- Pixia 6.03c running on Windows 10.
- Original authors: Isao Maruoka, Tacmi Co.
- Developer: Isao Maruoka
- Release: 1998; 28 years ago
- Stable release: 6.62b (32-bit) 6.61p (64-bit) / October 8, 2024; 20 months ago (32-bit) March 12, 2024; 2 years ago (64-bit)
- Operating system: Microsoft Windows (Windows 2000 / XP / Vista / 7); older versions support Windows 95 / 98 / ME / NT 4.0
- Available in: Multilingual (10)
- Type: Raster graphics editor
- License: Freeware
- Website: www.pixia.jp

= Pixia =

Graphic editing software

Pixia is a freeware raster graphics editor program for Windows, created by Isao Maruoka (丸岡 勇夫, Maruoka Isao). It was originally designed for the anime/manga community but has also been used in other branches of art. A successor to ART/fw, a full-color graphics tool developed for Windows 3.1, ver. 0 was released in the fall of 1998 and celebrated its 15th anniversary in 2013. The program is still being upgraded at a high frequency.

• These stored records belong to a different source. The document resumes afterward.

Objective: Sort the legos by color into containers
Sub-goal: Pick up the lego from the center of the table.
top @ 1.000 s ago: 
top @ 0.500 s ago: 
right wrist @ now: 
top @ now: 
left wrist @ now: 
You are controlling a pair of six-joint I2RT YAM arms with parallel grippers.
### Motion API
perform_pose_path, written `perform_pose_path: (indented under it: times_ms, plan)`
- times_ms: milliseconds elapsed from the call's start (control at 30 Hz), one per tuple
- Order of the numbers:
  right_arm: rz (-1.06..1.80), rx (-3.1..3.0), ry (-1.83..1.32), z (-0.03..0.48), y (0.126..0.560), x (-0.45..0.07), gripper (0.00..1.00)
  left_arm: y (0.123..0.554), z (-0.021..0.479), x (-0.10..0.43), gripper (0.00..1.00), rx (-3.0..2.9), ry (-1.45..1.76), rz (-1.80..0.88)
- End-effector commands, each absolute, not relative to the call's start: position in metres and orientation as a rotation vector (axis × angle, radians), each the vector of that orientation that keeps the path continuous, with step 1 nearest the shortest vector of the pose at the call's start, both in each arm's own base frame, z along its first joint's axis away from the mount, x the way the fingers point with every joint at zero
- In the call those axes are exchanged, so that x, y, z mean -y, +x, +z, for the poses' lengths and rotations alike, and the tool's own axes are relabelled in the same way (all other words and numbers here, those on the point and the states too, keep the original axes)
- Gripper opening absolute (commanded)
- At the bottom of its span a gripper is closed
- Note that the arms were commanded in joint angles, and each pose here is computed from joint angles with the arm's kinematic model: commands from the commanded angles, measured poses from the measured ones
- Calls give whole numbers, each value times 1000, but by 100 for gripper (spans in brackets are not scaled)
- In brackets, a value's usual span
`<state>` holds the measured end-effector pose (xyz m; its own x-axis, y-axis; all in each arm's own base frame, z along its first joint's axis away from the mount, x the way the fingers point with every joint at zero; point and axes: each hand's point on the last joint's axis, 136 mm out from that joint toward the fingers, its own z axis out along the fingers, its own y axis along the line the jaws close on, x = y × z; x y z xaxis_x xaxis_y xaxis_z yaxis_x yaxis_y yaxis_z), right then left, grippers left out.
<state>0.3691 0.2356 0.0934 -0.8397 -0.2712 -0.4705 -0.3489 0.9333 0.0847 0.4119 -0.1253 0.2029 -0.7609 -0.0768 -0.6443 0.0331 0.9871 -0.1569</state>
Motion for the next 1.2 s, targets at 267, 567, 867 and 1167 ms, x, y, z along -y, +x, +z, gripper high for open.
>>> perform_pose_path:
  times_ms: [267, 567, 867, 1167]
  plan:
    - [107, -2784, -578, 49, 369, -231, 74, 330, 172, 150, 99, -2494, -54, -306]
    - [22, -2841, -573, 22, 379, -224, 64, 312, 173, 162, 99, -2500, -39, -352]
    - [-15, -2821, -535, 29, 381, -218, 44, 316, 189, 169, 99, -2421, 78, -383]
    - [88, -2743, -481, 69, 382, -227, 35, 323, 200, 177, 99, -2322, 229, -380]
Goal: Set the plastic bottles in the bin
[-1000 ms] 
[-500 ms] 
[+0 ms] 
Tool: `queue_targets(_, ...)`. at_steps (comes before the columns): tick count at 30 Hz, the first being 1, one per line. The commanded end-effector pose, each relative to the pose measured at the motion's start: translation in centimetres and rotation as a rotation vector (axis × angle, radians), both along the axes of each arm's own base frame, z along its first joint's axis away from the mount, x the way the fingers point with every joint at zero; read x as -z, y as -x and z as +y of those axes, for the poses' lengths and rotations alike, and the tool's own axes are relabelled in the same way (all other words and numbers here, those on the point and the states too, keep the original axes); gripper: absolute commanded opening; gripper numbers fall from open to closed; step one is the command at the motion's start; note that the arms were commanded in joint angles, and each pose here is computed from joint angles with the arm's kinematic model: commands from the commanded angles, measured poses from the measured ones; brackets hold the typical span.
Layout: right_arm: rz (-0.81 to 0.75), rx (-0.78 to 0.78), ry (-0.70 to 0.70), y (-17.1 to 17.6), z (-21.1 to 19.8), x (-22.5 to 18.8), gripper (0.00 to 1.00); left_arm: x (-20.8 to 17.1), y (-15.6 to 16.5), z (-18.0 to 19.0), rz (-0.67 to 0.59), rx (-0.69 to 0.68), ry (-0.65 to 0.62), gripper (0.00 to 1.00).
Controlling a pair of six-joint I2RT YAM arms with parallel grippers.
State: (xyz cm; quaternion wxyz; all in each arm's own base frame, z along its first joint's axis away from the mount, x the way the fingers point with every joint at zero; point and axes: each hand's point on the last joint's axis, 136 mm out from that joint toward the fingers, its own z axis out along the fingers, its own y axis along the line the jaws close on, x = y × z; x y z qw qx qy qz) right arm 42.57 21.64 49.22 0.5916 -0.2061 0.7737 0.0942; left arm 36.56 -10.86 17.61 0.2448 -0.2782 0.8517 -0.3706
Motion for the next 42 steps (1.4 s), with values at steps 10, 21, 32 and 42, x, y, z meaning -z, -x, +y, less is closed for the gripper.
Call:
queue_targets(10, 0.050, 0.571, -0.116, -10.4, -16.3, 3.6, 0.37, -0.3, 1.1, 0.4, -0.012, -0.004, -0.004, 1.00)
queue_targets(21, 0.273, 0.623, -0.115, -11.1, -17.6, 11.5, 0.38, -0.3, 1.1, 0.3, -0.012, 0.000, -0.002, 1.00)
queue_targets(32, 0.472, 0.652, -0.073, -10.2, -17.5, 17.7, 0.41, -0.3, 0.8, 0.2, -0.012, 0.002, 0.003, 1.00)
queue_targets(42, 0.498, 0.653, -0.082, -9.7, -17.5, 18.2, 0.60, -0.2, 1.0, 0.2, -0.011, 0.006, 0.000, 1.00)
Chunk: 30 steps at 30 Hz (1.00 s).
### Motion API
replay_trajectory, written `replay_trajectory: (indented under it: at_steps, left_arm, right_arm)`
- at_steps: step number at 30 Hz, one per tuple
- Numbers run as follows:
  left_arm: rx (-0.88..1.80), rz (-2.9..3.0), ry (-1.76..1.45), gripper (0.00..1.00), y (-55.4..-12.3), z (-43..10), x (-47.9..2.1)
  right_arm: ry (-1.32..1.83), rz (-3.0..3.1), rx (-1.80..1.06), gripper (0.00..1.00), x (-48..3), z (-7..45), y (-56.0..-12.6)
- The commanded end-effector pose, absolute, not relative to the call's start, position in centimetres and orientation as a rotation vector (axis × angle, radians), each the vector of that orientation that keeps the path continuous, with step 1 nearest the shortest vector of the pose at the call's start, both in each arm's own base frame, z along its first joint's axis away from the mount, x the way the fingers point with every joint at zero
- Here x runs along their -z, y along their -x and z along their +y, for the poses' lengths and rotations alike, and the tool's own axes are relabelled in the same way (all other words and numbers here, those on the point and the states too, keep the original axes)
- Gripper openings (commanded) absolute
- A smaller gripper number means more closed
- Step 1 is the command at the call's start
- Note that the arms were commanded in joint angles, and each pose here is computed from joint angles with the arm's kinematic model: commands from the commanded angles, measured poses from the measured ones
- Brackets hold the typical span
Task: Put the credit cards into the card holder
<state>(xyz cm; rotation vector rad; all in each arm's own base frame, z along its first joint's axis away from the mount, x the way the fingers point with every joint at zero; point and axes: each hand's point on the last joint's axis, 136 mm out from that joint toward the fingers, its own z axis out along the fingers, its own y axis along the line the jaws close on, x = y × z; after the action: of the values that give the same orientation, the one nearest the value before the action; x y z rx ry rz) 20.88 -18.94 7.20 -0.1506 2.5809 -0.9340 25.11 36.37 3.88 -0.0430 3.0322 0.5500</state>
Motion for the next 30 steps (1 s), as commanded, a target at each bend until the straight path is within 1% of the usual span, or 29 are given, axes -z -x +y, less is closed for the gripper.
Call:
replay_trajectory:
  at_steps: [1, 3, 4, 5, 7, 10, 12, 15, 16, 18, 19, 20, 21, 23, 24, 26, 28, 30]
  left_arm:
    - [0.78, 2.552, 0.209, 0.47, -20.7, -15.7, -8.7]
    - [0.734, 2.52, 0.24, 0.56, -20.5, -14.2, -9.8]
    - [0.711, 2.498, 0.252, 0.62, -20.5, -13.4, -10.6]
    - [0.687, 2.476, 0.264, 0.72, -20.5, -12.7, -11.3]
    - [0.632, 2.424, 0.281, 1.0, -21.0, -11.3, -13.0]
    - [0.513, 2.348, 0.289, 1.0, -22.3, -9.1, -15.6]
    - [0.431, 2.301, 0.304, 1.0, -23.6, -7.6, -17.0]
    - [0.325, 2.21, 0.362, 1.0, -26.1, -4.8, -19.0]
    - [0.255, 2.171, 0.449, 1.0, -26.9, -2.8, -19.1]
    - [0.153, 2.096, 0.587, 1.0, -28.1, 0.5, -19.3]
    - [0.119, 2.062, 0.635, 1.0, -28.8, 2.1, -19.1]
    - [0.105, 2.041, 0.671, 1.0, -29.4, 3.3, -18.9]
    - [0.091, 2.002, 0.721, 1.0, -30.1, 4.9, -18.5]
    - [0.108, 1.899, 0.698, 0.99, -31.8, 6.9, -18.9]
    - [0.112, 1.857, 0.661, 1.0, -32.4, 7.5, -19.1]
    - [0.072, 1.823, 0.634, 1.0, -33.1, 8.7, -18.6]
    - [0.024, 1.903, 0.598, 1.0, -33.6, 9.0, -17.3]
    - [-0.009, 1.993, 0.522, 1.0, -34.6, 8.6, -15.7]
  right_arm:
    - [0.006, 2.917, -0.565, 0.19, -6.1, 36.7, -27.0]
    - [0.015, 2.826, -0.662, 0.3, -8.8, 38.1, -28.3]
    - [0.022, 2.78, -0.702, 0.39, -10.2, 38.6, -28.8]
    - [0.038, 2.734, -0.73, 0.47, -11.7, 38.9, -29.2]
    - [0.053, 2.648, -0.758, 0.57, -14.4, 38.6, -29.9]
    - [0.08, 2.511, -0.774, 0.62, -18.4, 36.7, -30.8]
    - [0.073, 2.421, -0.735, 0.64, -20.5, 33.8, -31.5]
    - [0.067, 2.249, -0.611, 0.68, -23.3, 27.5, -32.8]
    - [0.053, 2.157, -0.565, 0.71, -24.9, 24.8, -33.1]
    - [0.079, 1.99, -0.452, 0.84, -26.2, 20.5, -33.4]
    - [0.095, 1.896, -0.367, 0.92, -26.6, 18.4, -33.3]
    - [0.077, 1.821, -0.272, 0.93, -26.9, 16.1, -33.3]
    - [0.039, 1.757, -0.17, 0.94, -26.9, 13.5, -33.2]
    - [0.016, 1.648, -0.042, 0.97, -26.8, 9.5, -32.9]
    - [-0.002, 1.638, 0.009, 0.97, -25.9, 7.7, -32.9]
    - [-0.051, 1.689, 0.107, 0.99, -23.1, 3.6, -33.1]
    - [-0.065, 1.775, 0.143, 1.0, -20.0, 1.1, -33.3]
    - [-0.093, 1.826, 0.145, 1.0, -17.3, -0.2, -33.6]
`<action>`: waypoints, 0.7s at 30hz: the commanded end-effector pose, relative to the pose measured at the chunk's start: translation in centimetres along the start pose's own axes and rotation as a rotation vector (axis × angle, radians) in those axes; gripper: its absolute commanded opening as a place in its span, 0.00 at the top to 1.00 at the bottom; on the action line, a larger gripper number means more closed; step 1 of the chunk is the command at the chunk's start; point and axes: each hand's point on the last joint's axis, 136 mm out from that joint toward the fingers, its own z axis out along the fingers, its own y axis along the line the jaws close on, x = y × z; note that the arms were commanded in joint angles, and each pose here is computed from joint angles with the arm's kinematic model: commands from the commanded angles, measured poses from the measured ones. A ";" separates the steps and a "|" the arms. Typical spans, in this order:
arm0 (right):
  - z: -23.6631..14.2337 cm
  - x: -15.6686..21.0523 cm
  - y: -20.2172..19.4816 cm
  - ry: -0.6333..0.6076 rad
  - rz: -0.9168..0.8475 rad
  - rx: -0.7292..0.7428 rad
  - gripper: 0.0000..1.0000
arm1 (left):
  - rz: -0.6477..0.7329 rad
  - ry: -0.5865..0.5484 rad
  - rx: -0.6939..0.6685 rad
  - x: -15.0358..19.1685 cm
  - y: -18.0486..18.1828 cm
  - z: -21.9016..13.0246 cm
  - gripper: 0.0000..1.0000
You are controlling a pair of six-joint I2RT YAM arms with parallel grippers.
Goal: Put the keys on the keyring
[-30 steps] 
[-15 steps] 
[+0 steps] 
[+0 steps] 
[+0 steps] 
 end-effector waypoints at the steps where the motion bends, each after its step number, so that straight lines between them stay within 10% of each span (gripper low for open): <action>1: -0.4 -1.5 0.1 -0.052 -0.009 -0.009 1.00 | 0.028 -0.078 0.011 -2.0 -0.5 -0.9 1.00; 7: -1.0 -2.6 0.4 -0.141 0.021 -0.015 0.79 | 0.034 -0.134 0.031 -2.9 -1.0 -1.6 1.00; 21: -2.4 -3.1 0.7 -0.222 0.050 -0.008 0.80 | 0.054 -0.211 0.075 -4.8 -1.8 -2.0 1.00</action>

In addition to Pixia, other versions were developed under the names A/PIXIA and Phierha to enhance functions, but they were never officially released. After reviewing those versions, Pixia ver. 5 was released in 2009. Ver. 5 also features significant changes in interface design, among others.

Although ver.4 continues to be supported for users who prefer the conventional interface, the focus of development has shifted to ver.6, resulting in the existence of two series of Pixia.

==Overview and features==
Despite being freeware, the program boasts advanced features such as layer functionality, mask planes, transparency planes, and transparent color planes (requires filters). It supports external plugins, enabling functional expansions like adding data import/export formats and integration with other software. Filters and plugins are created and released by volunteers on numerous websites. A module allowing Adobe Photoshop plugins to be used in Pixia was also developed by users. Since December 2004, it has supported the PSD format, making collaboration with other software like Photoshop easier.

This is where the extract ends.